Andrew Bullock
Andrew Bullock

Reputation: 37378

Google not detecting link hreflang tags

We have a single TLD.

We vary content for different regions and languages using paths, e.g.:

example.com/CA/fr-CA (French Canadian for Canada)## Heading ##
example.com/AT/de-AT (Austrian German for Austria)

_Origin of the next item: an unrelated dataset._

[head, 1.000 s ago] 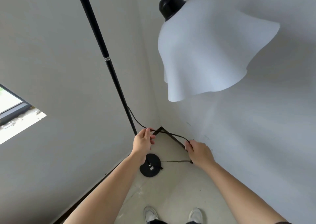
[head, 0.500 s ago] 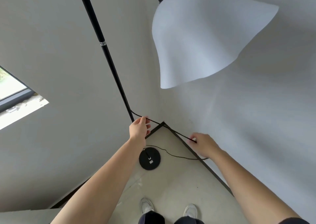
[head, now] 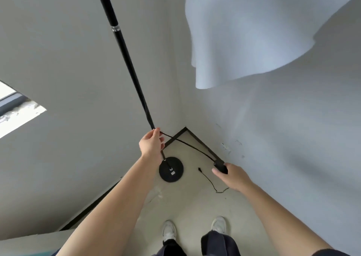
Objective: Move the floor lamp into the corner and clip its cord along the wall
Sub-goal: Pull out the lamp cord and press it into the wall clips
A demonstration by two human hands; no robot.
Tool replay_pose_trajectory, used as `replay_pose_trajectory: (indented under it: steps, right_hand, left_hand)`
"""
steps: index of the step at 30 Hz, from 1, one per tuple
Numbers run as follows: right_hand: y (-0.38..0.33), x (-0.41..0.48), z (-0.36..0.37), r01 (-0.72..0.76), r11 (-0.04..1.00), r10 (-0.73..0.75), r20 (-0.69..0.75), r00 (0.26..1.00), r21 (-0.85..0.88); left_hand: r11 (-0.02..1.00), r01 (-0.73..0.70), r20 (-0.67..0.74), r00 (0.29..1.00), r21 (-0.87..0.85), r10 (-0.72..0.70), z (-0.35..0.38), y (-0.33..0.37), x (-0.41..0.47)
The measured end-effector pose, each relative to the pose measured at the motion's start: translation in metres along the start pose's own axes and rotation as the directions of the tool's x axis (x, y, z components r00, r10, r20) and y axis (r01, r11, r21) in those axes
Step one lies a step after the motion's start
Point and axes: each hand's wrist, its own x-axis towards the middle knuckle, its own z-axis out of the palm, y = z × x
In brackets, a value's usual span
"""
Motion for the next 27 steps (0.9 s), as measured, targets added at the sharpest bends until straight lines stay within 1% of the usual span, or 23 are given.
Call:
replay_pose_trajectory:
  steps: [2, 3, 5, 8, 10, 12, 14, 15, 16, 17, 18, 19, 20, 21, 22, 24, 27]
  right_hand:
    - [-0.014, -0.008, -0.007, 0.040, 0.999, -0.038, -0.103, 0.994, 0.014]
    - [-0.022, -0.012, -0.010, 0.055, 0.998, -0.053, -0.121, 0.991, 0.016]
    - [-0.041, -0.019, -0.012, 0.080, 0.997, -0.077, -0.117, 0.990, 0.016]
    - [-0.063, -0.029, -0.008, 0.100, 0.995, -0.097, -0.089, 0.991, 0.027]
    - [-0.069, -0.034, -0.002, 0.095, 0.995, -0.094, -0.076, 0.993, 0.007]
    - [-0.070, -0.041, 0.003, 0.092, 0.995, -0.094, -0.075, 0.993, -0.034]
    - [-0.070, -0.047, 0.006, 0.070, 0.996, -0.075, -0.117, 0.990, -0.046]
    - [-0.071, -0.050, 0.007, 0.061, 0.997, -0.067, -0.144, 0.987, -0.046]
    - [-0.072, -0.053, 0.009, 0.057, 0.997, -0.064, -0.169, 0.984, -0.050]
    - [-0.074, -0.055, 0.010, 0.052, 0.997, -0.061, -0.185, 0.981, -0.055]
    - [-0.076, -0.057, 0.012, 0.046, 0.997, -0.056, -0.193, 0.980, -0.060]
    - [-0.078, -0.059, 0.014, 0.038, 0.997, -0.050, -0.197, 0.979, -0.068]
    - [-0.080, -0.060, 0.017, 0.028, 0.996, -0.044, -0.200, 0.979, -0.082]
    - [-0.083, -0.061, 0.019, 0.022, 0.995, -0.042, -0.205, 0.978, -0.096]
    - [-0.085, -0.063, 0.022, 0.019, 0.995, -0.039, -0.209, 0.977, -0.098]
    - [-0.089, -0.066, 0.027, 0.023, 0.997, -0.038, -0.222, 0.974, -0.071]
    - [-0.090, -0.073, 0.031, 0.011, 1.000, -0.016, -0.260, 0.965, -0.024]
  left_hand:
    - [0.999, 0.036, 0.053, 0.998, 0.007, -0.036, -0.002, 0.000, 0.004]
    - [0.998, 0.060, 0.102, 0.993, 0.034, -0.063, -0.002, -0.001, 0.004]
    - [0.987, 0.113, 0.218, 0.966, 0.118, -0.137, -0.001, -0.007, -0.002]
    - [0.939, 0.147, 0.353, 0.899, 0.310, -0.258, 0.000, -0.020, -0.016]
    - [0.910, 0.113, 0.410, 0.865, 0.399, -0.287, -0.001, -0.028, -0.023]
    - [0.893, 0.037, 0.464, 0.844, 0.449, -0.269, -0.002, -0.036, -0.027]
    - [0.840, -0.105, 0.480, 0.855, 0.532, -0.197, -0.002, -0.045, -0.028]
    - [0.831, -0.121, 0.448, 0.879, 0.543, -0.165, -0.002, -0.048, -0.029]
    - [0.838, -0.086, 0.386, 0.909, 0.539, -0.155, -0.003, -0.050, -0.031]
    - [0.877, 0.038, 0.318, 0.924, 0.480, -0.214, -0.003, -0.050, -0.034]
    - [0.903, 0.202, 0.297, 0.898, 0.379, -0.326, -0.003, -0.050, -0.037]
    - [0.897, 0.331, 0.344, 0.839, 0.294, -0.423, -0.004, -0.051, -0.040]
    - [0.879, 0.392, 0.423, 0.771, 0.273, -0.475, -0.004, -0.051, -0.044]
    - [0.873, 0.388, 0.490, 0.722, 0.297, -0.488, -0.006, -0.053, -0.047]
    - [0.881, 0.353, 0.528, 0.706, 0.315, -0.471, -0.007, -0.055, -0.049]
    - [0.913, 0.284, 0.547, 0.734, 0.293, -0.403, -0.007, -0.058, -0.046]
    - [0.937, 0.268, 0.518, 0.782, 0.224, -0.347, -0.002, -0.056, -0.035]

These pages link to each other using rel="alternate" hreflang="xx-YY", as described here:

https://support.google.com/webmasters/answer/189077?hl=en

There is a link with hreflang="x-default" which points to example.com/

Here's a snippet of the tags

<link rel="alternate" href="https://www.example.com/" hreflang="x-default" />
<link rel="alternate" href="https://www.example.com/AE/en-GB" hreflang="en-AE" />
<link rel="alternate" href="https://www.example.com/GB/en-GB" hreflang="en-GB" />
<link rel="alternate" href="https://www.example.com/US/en-US" hreflang="en-US" />
<link rel="alternate" href="https://m.example.com/" media="only screen and (max-width: 754px)" hreflang="x-default" />
<link rel="alternate" href="https://m.example.com/AU/en-AU" media="only screen and (max-width: 754px)" hreflang="en-AU" />
<link rel="alternate" href="https://m.example.com/AT/de-AT" media="only screen and (max-width: 754px)" hreflang="de-AT" />

Because we have a separate mobile site, we are also linking to the equivalent mobile url, using a rel="alternate" and media="only screen and (max-width: 754px)"

Google Webmaster Tools reports

Your site has no hreflang tags

It's unclear why, because they are present.

My thoughts/suspicions/questions:

Do we just need to be patient for these hreflang tags to be recognised? How long do we wait?

Does Google not like combining the mobile and internationalisation linking? We can drop mobile if so.

Does Google require default languages, e.g. hreflang="en"? This doesn't make sense for us because all our content is regionalised. if this is true, what do I do?

Upvotes: 0

Views: 679

Answers (1)

tinkerr
tinkerr

Reputation: 1064

The mobile version of each page is treated as an alternate version of the desktop page. On the mobile version, you use canonical links to point to the desktop version. Use only 1 canonical link on mobile and use it to point to the desktop version of the same language/region. No need to use hreflang on the mobile version of the page.

Similarly, on the desktop page, use hreflang to link to all other desktop pages. No need to link to mobile pages (except the mobile version of the same lang/region).

You can use my hreflang testing tool at hreflang dot org to validate your tags.